▸ Directions for this task: Report the count of lines containing the word "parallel" in the entries below, and nothing more.

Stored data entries

*-*-*

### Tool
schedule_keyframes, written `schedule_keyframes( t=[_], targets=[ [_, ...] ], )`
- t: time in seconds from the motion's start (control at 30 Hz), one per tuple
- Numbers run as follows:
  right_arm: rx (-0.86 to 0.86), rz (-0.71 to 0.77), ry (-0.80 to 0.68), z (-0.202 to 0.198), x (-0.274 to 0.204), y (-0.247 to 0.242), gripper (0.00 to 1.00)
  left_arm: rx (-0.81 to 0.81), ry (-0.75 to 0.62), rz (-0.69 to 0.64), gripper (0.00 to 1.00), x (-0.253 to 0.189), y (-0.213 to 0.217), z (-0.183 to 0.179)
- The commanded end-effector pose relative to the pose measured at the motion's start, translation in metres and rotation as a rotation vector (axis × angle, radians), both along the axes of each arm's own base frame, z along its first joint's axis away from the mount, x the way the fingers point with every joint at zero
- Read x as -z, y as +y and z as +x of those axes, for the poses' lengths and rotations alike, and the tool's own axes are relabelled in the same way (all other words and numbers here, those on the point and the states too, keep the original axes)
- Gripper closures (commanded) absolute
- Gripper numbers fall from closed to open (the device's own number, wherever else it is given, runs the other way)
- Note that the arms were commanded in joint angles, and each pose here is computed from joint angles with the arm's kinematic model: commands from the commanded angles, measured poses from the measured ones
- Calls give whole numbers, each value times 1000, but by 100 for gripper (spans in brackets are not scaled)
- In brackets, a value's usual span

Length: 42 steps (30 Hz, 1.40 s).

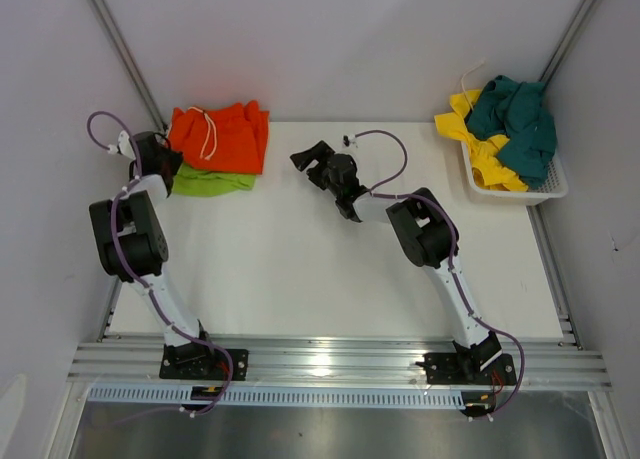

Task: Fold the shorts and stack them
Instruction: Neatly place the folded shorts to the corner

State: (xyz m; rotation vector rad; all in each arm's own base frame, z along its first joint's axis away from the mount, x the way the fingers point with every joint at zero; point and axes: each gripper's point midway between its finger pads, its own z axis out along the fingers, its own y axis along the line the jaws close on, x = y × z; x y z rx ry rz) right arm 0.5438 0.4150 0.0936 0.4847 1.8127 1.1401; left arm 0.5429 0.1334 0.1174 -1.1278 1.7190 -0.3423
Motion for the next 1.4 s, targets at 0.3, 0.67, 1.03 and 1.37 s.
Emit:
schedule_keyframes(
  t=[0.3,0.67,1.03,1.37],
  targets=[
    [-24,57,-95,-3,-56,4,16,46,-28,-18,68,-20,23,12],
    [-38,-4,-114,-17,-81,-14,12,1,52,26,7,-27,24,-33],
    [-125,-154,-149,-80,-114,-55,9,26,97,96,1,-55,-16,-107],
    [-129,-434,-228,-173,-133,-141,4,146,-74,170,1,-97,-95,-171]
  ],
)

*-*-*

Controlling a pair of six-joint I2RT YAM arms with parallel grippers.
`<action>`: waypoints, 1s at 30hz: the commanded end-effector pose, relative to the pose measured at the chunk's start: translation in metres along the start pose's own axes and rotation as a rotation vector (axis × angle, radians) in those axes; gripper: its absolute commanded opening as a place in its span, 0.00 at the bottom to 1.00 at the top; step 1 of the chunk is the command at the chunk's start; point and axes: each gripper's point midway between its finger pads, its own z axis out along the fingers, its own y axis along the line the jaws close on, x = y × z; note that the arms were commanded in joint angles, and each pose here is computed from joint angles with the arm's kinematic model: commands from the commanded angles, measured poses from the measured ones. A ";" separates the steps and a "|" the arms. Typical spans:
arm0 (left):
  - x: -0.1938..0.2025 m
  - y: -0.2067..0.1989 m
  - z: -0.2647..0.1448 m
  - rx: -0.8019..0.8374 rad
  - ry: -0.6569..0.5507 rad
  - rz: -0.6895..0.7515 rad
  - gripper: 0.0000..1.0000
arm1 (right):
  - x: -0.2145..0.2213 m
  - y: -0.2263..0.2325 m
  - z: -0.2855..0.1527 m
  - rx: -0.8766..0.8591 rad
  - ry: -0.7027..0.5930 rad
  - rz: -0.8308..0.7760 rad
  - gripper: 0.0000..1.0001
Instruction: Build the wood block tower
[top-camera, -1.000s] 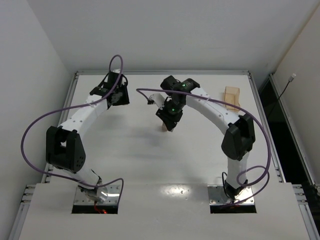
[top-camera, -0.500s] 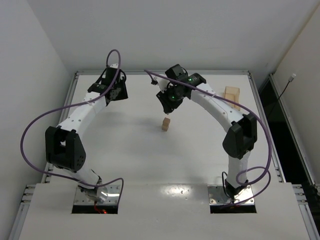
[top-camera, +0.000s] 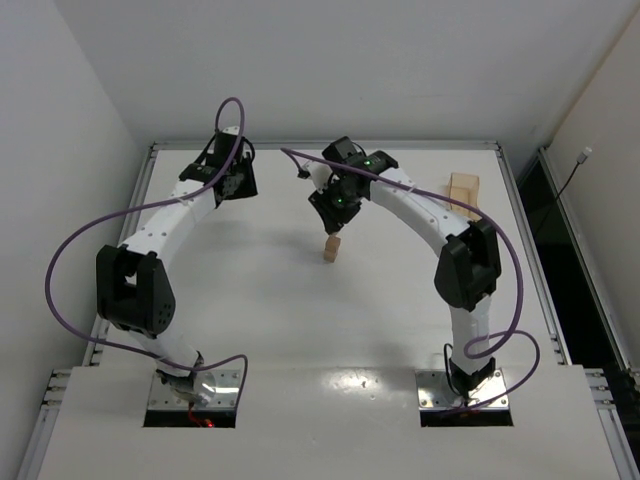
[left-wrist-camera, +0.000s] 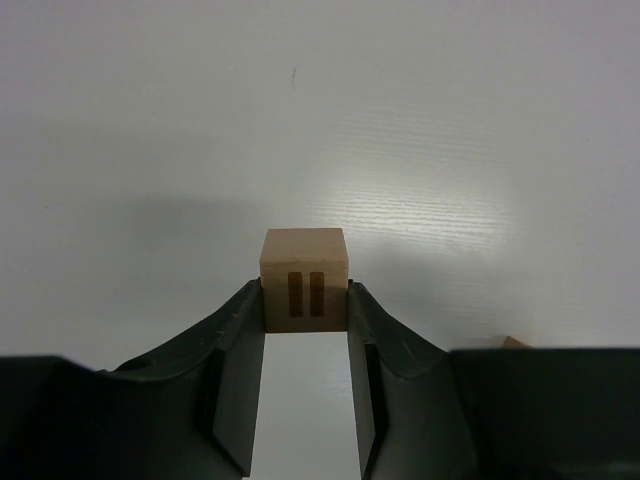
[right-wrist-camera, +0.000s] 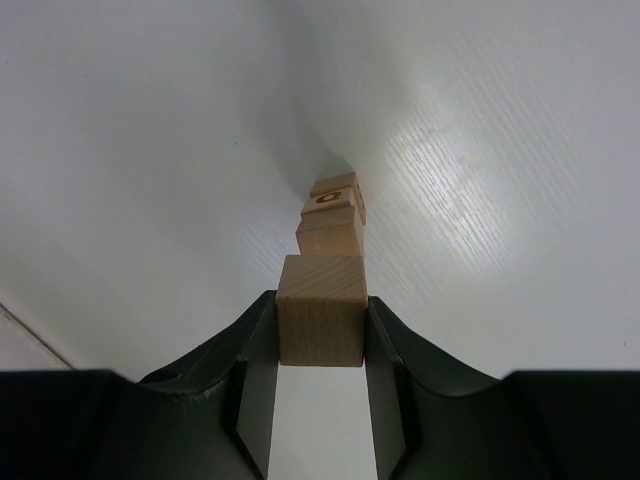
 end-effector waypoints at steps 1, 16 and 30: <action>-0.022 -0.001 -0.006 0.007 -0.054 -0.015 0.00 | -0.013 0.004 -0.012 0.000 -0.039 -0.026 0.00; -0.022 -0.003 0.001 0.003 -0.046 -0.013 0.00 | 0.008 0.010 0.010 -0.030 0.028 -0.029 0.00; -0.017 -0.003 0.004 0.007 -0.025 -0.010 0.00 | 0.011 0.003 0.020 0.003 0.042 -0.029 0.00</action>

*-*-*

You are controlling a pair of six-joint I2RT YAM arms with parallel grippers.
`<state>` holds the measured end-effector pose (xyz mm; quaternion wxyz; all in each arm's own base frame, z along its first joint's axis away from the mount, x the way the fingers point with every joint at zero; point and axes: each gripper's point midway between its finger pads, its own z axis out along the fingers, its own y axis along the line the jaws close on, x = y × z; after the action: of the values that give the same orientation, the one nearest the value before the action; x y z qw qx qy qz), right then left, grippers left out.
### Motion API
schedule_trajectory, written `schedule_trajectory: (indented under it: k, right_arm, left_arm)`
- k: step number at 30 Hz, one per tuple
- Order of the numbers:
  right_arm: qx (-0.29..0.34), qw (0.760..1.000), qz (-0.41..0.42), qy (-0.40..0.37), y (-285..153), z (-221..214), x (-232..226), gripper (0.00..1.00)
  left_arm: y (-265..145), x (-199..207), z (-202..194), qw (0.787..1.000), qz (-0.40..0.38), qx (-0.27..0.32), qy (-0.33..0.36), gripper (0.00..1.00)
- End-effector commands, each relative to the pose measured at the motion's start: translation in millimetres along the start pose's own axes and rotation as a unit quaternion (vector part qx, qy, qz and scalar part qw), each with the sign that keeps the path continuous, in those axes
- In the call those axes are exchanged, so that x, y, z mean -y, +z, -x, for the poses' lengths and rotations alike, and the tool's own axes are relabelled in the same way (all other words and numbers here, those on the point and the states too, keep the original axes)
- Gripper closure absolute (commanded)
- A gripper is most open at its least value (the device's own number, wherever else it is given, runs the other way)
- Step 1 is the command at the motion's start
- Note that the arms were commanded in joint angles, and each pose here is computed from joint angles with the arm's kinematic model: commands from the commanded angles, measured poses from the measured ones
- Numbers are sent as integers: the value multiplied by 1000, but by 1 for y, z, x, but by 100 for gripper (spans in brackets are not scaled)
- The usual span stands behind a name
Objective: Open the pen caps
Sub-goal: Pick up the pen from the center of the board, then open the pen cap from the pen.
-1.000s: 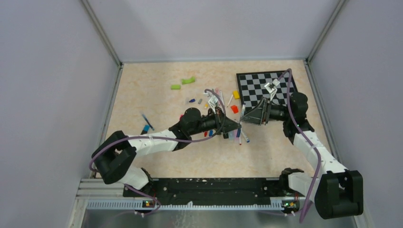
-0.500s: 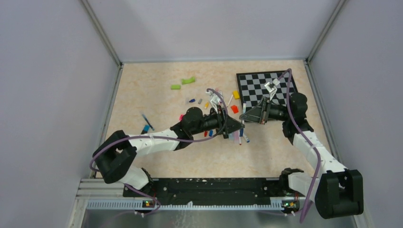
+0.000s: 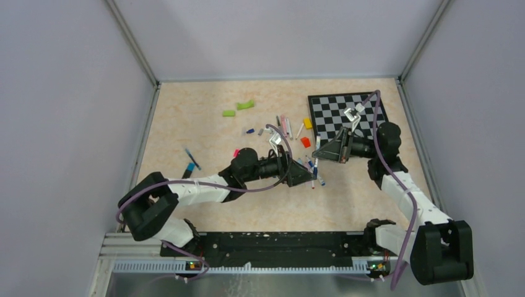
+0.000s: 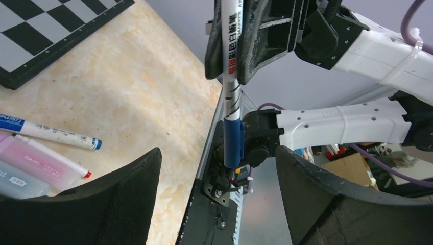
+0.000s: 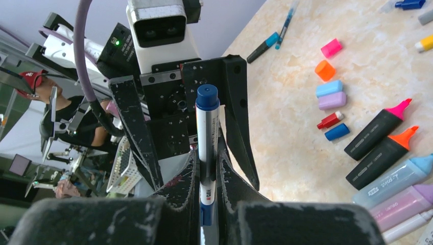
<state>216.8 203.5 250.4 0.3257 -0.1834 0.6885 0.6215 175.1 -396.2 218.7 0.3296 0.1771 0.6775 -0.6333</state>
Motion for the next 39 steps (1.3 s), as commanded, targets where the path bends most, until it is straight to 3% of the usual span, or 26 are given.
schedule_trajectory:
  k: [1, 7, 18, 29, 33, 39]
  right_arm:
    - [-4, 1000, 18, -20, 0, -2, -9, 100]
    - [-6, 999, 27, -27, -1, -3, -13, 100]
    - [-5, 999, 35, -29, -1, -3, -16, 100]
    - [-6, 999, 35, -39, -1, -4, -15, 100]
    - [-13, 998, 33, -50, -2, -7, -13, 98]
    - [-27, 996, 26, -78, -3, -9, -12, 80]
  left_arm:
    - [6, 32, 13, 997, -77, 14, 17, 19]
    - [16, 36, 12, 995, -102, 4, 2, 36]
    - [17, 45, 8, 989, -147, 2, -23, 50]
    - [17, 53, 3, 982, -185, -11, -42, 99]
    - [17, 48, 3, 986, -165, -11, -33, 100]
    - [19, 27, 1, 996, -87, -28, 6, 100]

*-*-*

▸ Solution to this exercise: 2